The year of 1929 stood out for my mother, in particular. That year the camp held an award ceremony and two campers, one from Keeyuma and one from Carmelia, were chosen for the highly coveted “Sterling Silver Character Award.” Both Herman Wouk and my mother were chosen as the awardees, each receiving a sterling silver loving cup with their names engraved along with the camp name and the year. Sam Borowsky’s wife, Selma, who my mother would take me to visit as a child at her Upper East Side apartment, would often tell me how proud she was to give out the Character Award. She formed a committee of counselors headed by assistant camp director, Dr. Beatrice Leiben (who would later achieve national recognition as Founder of the Community School in Teaneck for learning disabled children), to study the middos (character traits) of each camper. The young Herman Wouk stood out among his fellow campers.

Years later when my mother would put together a camp reunion in May 1962, bringing together the Zionist youths that had now become household names in literary, theatrical, television, political, and business circles — Arthur Miller, Moss Hart, Michael Wager (“Mendy” Weisgal), Norman Lear, Paul Goodman, Bob Treuhaft, Andy Goodman/founder of Bergdorf Goodman — Herman Wouk would take the time to make a poignant audio cassette tape to be played at the reunion. Wouk was immersed in writing his novel, Youngblood Hawke, secluding himself in the Virgin Islands to concentrate on his work. My mother brought a scissors with her, and out of respect for Herman’s sensitivity about privacy, she cut the cassette tape immediately after it was played. The room stood still, as the former campers listened closely to Herman’s reflections on his camp days: stories, commentaries, and humor about life among an oasis trees for a Jewish boy growing up in the Bronx.

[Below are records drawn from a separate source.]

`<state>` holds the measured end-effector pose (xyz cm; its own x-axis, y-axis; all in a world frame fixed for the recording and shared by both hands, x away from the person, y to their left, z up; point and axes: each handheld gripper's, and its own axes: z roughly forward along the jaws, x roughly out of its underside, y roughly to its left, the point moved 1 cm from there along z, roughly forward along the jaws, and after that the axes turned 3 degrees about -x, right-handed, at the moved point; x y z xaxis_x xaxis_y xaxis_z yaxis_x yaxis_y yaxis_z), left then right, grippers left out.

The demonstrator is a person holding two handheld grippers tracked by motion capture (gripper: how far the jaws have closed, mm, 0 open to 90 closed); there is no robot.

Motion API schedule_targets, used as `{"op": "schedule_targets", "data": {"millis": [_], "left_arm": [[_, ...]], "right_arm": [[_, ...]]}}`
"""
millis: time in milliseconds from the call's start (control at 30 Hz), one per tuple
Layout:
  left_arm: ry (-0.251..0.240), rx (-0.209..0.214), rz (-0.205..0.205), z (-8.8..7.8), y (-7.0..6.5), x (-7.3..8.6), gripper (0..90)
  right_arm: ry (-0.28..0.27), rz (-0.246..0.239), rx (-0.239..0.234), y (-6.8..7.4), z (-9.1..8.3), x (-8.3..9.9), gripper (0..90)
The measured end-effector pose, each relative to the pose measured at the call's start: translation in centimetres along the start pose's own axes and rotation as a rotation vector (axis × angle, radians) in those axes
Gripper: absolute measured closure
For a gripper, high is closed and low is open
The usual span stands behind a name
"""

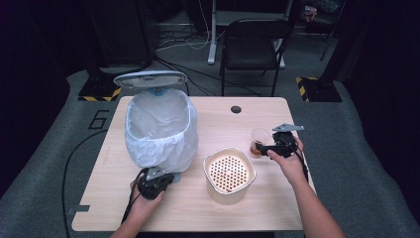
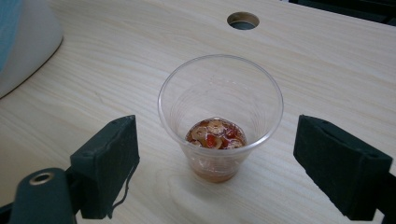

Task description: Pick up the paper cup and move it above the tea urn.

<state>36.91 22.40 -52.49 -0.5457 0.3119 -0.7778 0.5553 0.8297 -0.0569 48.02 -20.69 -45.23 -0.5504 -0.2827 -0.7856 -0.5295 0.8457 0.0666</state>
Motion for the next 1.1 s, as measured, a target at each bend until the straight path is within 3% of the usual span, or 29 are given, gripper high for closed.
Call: {"op": "schedule_targets", "data": {"millis": [433, 1100], "left_arm": [[-0.002, 0.002, -0.002, 0.0, 0.0, 0.0, 90.0], [-0.006, 0.006, -0.008, 0.0, 0.0, 0.0, 90.0]], "right_arm": [[0.003, -0.001, 0.012, -0.1, 2.2, -0.5, 11.9], [0.036, -0.002, 0.03, -0.3, 4.2, 0.2, 15.0]]}}
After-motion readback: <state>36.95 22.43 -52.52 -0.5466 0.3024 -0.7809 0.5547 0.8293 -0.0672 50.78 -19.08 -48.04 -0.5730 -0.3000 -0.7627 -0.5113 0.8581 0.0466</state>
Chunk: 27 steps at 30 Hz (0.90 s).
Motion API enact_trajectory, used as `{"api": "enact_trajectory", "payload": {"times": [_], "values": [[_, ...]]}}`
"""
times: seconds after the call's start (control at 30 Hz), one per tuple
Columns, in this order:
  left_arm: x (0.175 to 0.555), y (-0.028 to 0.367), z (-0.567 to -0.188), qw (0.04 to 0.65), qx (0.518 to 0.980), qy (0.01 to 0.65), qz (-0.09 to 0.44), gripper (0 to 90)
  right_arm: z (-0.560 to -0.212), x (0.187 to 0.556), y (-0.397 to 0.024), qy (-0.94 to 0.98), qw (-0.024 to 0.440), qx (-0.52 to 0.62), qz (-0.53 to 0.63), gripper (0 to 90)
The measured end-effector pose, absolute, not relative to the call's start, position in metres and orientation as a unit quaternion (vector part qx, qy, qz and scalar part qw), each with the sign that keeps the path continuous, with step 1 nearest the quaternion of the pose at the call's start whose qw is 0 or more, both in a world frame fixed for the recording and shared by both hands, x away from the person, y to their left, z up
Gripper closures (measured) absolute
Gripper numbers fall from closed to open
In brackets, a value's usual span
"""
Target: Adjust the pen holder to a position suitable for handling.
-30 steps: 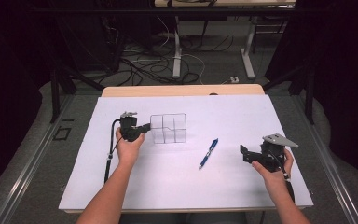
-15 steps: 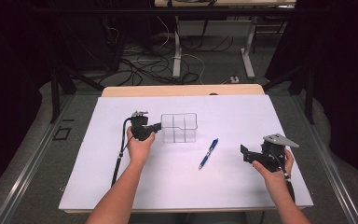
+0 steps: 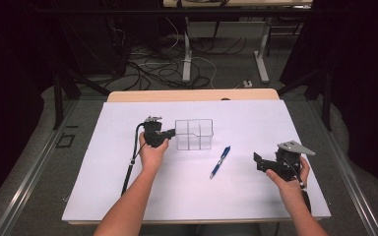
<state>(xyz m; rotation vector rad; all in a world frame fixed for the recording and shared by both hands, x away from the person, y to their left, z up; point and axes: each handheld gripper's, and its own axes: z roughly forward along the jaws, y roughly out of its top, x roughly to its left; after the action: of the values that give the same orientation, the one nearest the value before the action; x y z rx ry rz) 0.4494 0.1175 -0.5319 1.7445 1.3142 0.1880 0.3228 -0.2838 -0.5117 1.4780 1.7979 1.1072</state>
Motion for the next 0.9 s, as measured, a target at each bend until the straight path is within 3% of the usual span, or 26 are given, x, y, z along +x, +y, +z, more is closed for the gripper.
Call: {"api": "enact_trajectory", "payload": {"times": [0.47, 0.9], "values": [[0.449, 0.114, -0.532, 0.458, 0.709, 0.531, 0.073, 89.7, -0.512, 0.324, -0.284, 0.671, 0.280, 0.549, 0.412, 4.0], [0.441, 0.126, -0.523, 0.462, 0.705, 0.531, 0.089, 77.0, -0.512, 0.323, -0.283, 0.671, 0.284, 0.547, 0.412, 4.2]]}}
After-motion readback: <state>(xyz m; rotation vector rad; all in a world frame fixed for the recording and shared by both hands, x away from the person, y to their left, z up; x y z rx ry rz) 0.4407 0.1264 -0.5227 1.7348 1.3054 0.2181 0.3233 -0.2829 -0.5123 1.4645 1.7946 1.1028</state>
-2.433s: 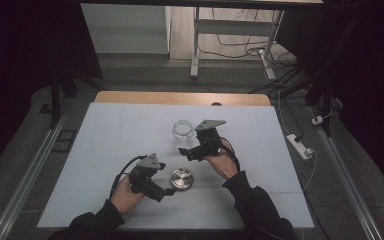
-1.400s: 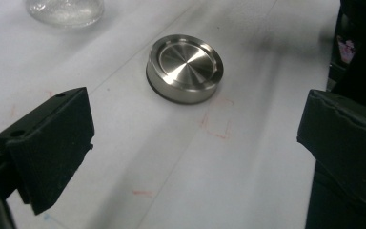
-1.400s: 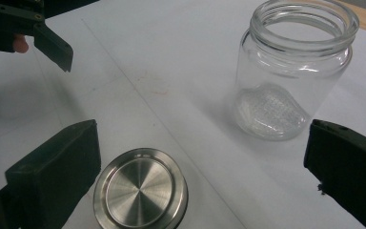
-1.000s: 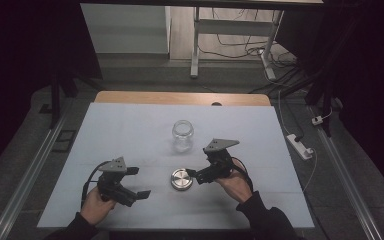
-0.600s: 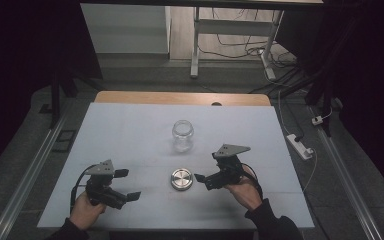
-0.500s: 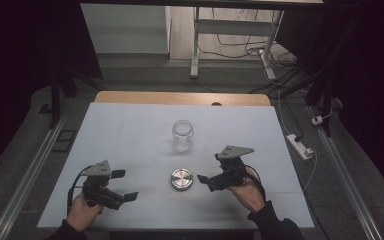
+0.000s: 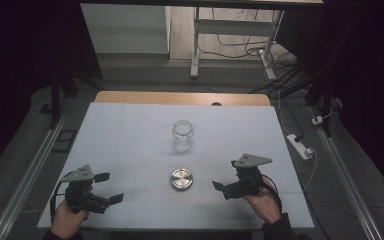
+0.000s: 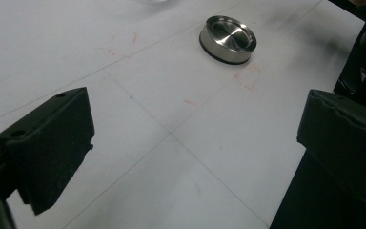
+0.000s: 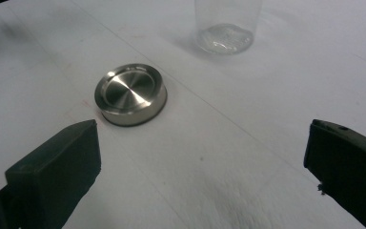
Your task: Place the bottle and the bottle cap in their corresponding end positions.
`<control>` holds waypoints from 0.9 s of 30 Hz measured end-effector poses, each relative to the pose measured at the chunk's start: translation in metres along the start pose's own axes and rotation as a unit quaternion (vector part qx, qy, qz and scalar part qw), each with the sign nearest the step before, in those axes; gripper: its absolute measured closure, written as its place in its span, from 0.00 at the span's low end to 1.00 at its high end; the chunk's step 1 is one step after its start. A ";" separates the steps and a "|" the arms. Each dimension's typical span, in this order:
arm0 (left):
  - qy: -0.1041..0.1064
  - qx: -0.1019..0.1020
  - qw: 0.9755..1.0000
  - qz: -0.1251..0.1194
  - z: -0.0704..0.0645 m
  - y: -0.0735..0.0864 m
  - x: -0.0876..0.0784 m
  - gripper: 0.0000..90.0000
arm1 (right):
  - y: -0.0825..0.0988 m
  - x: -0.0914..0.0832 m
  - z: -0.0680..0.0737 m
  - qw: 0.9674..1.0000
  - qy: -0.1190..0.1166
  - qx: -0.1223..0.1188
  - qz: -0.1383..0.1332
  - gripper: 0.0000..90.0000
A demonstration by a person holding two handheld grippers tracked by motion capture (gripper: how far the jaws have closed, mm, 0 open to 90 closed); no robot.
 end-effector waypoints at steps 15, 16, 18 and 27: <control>-0.032 -0.030 0.999 -0.009 0.003 0.022 -0.025 0.00 | 0.025 -0.038 -0.022 0.998 0.045 0.034 -0.018 0.00; -0.035 -0.031 0.999 -0.008 0.003 0.023 -0.026 0.00 | 0.027 -0.040 -0.024 0.998 0.049 0.037 -0.020 0.00; -0.041 -0.032 0.999 -0.008 0.003 0.026 -0.029 0.00 | 0.031 -0.045 -0.028 0.997 0.055 0.043 -0.022 0.00; -0.060 -0.040 0.997 -0.002 0.004 0.038 -0.037 0.00 | 0.053 -0.063 -0.040 0.994 0.087 0.068 -0.021 0.00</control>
Point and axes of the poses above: each handheld gripper's, and its own axes: x roughly forward along the jaws, y roughly out of its underside, z roughly to its left, the point moved 6 cm from there along x, roughly forward along the jaws, and after that the axes turned 8 degrees about x, right-handed, at the moved point
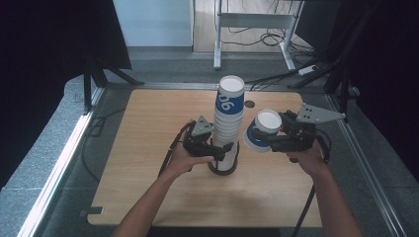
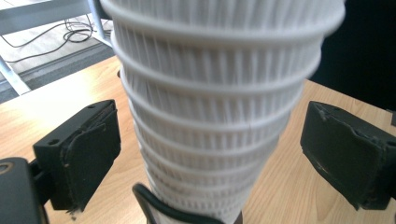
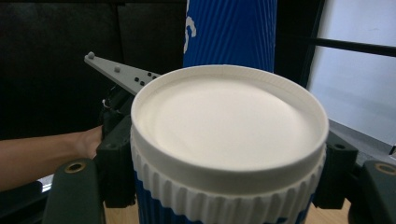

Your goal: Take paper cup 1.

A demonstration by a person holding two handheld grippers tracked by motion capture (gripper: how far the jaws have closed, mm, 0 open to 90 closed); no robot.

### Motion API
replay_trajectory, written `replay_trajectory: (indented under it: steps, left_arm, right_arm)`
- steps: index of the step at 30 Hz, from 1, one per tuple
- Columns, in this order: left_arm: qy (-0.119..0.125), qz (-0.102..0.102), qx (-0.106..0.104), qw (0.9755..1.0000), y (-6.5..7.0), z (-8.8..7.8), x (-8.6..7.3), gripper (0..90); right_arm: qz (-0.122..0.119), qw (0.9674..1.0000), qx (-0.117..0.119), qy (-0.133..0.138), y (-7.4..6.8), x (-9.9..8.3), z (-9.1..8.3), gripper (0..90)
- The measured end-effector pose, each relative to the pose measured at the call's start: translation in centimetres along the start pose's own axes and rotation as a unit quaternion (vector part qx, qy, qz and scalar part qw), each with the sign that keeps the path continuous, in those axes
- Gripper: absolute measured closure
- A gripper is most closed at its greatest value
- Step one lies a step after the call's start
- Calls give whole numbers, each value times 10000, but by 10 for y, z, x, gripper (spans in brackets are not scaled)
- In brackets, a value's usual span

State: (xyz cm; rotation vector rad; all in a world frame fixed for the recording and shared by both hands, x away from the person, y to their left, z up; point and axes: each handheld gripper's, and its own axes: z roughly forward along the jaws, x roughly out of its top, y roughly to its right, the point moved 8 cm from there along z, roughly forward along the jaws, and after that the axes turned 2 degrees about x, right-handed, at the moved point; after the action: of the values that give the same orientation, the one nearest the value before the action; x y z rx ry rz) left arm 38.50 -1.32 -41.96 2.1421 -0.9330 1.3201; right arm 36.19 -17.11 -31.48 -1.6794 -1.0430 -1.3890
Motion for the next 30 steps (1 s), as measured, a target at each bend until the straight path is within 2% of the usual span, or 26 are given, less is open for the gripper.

Herman Wouk made Jews feel comfortable in their skins. Inside, Outside, This is My God, The Will to Live On made us so very proud to be Jews in a world with contentious beliefs. His winning of a Pulitzer Prize for The Caine Mutiny showed us that one can achieve the highest tribute in literature but still stand tall as a Jew. He will be remembered for instilling pride in all of us, a gift that is larger than life itself. My mother, were she here today, would most certainly point to Camp Keeyuma-Carmelia as the bedrock of Wouk’s pride as a Jew. He gave generously of himself, using his extraordinary gift for prose to help all of us keep our heads high. Our remembering him as a novelist — and no less as a proud Jew — is our gratitude to this prolific writer.

Amy Neustein, Ph.D., is editor of Tempest in the Temple (Brandeis University Press) and author of From Madness to Mutiny (Northeastern University Press).